**WORK ITEM**
Count up every line of the data in which "target" occurs. The reply is one number and nothing more.

**Excerpts from a dataset**
╭──

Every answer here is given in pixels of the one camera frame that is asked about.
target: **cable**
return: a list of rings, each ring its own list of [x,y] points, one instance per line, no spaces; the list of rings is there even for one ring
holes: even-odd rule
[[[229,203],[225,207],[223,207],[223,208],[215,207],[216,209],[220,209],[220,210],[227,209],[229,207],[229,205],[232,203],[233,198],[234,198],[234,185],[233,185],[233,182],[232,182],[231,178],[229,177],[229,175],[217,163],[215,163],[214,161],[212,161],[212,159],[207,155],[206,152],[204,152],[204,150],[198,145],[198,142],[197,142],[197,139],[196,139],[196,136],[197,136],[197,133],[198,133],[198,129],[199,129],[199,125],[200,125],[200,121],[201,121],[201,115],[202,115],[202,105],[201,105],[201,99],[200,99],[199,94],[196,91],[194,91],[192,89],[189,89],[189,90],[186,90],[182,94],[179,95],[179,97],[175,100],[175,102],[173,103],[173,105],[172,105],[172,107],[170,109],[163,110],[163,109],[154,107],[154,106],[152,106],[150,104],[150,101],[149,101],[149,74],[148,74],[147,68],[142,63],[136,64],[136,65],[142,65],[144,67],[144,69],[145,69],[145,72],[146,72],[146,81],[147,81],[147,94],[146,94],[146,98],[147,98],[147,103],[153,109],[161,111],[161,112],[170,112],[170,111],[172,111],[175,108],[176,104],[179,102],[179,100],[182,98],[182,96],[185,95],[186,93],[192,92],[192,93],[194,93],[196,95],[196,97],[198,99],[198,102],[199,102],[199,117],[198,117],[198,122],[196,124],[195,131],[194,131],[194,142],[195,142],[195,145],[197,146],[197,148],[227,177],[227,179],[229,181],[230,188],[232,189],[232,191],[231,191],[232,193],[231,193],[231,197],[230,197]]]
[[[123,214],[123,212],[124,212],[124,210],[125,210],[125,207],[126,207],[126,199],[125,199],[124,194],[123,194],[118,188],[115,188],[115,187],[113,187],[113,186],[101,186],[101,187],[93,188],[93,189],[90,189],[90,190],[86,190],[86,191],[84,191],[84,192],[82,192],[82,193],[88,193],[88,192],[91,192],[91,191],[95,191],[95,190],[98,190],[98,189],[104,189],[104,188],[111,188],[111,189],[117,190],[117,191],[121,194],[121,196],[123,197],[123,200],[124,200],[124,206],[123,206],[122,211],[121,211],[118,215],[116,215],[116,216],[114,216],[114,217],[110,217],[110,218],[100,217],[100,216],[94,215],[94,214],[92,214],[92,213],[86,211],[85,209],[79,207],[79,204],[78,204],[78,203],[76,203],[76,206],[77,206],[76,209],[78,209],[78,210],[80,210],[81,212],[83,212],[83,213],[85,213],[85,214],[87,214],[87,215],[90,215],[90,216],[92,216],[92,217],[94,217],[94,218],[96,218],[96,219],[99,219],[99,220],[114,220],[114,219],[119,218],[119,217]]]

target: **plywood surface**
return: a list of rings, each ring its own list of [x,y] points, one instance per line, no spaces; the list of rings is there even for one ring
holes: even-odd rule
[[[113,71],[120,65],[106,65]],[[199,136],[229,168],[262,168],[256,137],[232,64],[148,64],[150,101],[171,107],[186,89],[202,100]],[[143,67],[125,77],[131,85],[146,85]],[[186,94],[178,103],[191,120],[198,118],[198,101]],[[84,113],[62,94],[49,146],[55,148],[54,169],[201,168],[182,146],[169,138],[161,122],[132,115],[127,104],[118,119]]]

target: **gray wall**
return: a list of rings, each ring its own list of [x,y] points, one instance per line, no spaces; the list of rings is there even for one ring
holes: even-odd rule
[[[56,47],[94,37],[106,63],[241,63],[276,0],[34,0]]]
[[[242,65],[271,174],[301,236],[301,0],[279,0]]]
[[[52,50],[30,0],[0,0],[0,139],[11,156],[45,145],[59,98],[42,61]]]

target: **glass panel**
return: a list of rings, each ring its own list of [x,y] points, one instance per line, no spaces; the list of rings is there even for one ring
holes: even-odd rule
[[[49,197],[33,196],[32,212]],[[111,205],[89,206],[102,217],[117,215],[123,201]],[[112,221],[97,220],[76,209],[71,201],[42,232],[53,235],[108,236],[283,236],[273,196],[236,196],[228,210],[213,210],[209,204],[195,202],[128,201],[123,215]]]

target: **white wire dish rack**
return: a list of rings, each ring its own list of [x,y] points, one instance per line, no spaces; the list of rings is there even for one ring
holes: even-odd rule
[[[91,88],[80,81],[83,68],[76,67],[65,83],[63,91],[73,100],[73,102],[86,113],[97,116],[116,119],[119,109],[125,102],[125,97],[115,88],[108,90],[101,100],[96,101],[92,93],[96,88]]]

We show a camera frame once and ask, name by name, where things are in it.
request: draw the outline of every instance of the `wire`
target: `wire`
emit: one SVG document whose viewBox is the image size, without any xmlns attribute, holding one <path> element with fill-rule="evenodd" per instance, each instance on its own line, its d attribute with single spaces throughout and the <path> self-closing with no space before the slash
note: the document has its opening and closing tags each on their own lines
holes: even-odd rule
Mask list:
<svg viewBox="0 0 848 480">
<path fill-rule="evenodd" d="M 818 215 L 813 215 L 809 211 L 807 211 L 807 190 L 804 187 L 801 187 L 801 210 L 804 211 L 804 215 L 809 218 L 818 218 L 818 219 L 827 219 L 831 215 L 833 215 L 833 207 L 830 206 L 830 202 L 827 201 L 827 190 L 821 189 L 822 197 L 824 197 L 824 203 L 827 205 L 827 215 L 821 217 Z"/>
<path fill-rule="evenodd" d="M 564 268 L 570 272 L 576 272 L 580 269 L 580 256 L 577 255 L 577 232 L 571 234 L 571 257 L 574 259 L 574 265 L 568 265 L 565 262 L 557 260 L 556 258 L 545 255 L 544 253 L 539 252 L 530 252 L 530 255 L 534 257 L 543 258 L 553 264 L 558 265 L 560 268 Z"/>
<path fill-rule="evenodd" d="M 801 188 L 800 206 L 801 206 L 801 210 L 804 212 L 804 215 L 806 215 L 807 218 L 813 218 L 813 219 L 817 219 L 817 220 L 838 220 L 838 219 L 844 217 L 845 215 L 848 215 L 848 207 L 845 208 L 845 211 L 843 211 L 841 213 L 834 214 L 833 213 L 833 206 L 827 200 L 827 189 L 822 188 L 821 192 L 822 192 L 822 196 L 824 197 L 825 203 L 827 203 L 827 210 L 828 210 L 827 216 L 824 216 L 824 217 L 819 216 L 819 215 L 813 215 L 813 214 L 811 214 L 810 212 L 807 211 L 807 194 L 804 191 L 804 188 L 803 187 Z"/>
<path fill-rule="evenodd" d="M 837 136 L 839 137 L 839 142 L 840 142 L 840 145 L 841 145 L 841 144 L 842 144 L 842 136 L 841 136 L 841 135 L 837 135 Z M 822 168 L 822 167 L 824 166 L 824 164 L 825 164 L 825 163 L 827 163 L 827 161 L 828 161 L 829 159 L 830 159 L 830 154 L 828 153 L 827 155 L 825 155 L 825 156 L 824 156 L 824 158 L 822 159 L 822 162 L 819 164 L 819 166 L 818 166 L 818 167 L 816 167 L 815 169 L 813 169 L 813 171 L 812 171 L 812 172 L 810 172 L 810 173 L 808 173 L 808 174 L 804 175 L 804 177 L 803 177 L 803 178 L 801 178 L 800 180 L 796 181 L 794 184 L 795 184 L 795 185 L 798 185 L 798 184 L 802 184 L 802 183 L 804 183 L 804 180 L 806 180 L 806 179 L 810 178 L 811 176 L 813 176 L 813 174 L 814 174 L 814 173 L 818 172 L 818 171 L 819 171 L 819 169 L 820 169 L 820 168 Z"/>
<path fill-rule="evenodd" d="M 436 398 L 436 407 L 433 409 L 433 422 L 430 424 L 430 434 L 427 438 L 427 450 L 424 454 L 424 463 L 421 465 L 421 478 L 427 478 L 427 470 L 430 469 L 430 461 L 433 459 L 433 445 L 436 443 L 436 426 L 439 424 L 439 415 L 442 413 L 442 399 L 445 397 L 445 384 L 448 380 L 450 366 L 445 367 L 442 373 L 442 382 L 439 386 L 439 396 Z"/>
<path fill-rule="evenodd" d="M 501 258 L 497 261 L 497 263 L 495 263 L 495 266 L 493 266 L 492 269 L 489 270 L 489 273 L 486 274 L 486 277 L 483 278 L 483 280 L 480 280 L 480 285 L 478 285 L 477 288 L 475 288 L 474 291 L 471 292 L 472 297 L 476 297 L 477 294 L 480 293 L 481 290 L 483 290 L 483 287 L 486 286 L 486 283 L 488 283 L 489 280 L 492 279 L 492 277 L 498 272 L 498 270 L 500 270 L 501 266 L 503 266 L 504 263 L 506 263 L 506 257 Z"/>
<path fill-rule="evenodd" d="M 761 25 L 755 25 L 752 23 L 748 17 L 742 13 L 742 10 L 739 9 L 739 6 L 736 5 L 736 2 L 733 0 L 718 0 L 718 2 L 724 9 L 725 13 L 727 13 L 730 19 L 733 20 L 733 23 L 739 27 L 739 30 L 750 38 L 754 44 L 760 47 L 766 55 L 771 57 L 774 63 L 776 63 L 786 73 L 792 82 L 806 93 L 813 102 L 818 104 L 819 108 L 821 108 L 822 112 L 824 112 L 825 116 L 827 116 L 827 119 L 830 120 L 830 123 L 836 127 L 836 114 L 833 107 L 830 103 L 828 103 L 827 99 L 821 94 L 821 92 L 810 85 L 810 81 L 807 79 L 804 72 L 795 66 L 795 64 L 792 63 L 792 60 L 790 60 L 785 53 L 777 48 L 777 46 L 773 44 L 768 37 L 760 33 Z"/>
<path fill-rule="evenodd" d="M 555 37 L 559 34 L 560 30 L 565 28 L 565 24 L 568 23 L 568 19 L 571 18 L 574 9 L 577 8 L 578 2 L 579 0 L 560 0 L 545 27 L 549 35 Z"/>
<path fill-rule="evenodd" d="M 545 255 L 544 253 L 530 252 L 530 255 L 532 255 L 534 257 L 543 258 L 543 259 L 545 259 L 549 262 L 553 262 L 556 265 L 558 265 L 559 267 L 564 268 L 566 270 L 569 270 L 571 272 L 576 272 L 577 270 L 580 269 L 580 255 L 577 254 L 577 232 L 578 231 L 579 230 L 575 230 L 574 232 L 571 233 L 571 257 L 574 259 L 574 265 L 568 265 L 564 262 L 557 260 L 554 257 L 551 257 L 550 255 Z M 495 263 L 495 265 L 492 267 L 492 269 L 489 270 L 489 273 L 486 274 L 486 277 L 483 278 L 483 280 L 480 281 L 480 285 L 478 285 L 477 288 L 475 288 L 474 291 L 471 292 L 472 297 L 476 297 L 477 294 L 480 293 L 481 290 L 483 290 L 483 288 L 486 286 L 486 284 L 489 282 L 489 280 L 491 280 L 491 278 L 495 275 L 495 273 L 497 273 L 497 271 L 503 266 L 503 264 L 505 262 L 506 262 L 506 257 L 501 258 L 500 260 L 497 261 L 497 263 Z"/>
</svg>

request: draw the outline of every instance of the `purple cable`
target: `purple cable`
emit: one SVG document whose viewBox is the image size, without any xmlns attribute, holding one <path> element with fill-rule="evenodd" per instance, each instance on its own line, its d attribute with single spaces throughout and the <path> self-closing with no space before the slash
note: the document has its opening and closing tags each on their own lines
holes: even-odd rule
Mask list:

╰──

**SOLUTION TO THE PROBLEM**
7